BEGIN

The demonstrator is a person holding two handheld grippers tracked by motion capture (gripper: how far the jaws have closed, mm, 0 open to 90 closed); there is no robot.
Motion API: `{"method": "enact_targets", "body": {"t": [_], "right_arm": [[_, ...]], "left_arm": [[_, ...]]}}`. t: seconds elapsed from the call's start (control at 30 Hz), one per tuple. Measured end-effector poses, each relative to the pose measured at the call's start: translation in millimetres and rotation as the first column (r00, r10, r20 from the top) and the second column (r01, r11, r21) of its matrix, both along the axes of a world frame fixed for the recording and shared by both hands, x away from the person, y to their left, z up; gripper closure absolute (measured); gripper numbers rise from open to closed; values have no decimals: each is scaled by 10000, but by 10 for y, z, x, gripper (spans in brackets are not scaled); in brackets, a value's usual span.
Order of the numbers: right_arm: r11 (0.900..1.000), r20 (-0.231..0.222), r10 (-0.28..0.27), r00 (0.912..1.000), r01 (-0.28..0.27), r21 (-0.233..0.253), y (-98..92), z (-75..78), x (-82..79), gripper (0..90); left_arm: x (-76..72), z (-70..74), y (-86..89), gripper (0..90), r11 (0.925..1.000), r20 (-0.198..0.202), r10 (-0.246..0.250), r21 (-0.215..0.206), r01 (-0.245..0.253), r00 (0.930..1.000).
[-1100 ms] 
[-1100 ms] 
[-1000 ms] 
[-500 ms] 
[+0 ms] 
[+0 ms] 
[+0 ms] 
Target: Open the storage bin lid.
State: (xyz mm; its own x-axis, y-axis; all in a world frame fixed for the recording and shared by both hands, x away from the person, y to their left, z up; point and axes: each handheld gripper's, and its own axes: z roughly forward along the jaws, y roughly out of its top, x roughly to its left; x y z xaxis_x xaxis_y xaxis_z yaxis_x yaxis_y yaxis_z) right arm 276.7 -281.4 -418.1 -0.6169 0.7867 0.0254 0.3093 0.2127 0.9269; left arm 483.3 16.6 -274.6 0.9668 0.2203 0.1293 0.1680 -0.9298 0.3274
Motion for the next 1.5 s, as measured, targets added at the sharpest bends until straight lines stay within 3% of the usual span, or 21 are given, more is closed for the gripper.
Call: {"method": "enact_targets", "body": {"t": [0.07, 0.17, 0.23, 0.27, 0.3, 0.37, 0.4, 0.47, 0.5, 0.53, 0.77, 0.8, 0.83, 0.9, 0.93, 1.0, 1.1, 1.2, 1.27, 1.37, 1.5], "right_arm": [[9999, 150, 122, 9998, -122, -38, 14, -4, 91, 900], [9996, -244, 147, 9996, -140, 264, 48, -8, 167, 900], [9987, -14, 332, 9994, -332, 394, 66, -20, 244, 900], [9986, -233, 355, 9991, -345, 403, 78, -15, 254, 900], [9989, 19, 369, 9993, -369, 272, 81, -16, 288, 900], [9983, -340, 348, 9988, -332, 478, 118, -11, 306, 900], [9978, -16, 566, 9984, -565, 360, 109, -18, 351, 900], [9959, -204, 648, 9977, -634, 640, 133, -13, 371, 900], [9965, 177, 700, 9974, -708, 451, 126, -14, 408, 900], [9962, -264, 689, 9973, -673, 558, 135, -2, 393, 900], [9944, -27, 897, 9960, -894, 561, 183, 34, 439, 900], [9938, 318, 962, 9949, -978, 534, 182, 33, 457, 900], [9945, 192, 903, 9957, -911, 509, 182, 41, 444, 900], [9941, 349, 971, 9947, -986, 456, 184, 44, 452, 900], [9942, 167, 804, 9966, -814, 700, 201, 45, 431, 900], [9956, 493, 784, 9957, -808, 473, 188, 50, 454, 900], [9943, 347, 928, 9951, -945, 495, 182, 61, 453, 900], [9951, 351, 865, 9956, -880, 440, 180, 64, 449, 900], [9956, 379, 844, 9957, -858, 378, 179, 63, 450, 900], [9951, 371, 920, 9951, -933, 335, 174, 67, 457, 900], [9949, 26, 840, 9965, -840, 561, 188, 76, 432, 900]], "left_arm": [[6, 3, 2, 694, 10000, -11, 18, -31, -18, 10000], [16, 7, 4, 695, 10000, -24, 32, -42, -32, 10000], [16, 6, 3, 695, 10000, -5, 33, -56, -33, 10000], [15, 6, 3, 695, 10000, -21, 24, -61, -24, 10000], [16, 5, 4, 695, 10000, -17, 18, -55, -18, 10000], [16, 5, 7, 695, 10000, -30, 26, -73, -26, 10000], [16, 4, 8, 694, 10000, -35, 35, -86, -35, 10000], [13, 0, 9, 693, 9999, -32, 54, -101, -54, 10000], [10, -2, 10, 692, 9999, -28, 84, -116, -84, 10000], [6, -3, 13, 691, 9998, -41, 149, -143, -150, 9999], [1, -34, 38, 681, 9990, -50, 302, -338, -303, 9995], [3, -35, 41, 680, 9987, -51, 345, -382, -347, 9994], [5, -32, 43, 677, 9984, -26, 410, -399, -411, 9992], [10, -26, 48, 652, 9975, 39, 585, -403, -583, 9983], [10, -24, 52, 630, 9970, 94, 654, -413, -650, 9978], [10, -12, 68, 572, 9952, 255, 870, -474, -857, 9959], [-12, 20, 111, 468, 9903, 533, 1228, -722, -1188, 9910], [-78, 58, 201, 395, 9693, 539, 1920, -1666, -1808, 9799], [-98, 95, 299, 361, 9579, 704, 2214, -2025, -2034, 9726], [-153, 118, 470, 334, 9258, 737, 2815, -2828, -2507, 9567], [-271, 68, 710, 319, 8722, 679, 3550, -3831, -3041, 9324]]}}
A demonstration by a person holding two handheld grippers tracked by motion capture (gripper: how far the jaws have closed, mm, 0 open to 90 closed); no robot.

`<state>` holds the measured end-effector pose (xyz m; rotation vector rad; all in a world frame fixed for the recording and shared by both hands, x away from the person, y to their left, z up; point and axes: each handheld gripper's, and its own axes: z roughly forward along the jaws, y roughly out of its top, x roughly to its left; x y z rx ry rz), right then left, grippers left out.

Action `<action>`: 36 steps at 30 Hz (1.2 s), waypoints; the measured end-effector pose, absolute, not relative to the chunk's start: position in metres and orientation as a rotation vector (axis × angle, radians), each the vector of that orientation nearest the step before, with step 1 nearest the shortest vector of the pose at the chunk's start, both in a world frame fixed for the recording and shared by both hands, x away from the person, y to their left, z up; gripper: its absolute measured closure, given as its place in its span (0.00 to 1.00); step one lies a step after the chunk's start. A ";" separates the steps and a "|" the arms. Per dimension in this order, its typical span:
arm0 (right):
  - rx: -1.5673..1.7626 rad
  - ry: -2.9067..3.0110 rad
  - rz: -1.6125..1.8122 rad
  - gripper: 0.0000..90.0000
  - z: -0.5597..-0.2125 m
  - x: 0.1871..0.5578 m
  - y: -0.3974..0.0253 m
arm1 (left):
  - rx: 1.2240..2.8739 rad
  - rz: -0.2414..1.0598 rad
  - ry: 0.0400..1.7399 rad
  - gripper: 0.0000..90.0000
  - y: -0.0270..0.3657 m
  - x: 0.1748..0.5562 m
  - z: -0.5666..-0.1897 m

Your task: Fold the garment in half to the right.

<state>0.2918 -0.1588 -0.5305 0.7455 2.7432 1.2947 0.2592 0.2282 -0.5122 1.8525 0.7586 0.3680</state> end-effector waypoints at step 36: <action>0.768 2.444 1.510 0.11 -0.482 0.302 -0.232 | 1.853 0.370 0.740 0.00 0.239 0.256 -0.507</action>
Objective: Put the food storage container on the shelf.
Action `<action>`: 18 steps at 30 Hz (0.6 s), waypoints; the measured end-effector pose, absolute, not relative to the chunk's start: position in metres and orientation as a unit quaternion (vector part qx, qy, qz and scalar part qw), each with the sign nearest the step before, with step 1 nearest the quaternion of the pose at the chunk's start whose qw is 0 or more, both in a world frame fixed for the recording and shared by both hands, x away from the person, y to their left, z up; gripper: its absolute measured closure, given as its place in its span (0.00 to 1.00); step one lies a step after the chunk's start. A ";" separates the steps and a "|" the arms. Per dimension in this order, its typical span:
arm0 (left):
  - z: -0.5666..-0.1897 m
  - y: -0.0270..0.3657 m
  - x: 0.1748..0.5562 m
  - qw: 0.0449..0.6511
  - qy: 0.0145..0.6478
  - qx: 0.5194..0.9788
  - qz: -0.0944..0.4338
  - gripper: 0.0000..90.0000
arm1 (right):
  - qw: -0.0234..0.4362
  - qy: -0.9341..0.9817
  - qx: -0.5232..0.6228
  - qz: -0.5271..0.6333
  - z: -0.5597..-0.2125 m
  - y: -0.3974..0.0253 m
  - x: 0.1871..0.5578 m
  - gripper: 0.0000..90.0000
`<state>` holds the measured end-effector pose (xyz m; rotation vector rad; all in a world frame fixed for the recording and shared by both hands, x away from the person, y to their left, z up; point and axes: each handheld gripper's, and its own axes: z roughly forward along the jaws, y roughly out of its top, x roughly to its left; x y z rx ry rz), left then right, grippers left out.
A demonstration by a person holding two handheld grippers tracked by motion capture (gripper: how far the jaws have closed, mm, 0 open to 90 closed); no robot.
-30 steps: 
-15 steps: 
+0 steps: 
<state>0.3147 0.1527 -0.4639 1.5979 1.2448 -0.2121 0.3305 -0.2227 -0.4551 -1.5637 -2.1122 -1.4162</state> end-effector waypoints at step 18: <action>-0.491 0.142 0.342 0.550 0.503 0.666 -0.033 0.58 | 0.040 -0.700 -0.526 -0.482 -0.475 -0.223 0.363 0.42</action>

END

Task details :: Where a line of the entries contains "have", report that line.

Response ::
The demonstrator is a person holding two handheld grippers tracked by motion capture (gripper: how far the jaws have closed, mm, 0 open to 90 closed); there is no robot.
Motion API: `{"method": "enact_targets", "body": {"t": [_], "right_arm": [[_, ...]], "left_arm": [[_, ...]]}}`. t: seconds elapsed from the call's start (control at 30 Hz), one per tuple. Measured end-effector poses, each relative to the pose measured at the call's start: translation in millimetres and rotation as the first column (r00, r10, r20 from the top) and the second column (r01, r11, r21) of its matrix, both along the axes of a world frame fixed for the recording and shared by both hands, x away from the person, y to their left, z up; gripper closure absolute (measured); gripper numbers rise from open to closed; values have no decimals: each is scaled by 10000, but by 10 for y, z, x, gripper (spans in brackets are not scaled); in brackets, a value's usual span.
A demonstration by a person holding two handheld grippers tracked by motion capture (gripper: how far the jaws have closed, mm, 0 open to 90 closed); no robot.
A demonstration by a person holding two handheld grippers tracked by motion capture (gripper: how far the jaws have closed, mm, 0 open to 90 closed); no robot.

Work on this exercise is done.